*** DATA ***

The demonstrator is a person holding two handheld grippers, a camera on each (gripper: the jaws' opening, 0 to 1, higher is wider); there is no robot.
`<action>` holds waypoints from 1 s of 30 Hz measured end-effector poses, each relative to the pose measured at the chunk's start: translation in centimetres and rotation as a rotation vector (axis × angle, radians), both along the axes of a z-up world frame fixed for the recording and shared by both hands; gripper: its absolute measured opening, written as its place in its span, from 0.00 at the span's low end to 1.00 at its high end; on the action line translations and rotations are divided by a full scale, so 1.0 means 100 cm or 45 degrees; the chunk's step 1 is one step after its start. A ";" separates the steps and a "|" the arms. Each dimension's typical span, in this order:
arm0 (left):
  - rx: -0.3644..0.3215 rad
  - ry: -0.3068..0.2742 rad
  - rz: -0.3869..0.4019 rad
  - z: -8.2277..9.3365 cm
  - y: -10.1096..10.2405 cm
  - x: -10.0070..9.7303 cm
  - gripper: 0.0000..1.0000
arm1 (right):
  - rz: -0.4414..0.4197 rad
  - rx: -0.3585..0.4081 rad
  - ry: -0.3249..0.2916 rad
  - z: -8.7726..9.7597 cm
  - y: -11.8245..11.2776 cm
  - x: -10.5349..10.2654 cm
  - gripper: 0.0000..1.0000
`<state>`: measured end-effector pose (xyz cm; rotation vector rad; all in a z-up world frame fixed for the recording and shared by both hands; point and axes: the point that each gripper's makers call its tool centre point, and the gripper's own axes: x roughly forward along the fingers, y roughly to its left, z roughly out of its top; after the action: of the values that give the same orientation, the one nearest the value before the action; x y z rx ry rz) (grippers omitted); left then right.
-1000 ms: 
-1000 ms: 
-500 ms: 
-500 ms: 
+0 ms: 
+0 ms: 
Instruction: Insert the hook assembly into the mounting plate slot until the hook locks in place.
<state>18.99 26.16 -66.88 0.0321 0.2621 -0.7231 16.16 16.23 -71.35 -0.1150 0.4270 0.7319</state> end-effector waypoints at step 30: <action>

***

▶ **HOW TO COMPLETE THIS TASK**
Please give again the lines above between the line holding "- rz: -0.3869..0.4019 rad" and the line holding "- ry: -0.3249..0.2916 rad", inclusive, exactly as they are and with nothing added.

▶ **RESPONSE**
  - rz: -0.3869..0.4019 rad
  - z: -8.2277..9.3365 cm
  - y: -10.1096..10.2405 cm
  - x: -10.0070..9.7303 cm
  - gripper: 0.0000..1.0000
arm1 (right):
  - rz: -0.4414..0.4197 rad
  - rx: -0.3585..0.4081 rad
  - ry: -0.3249..0.2916 rad

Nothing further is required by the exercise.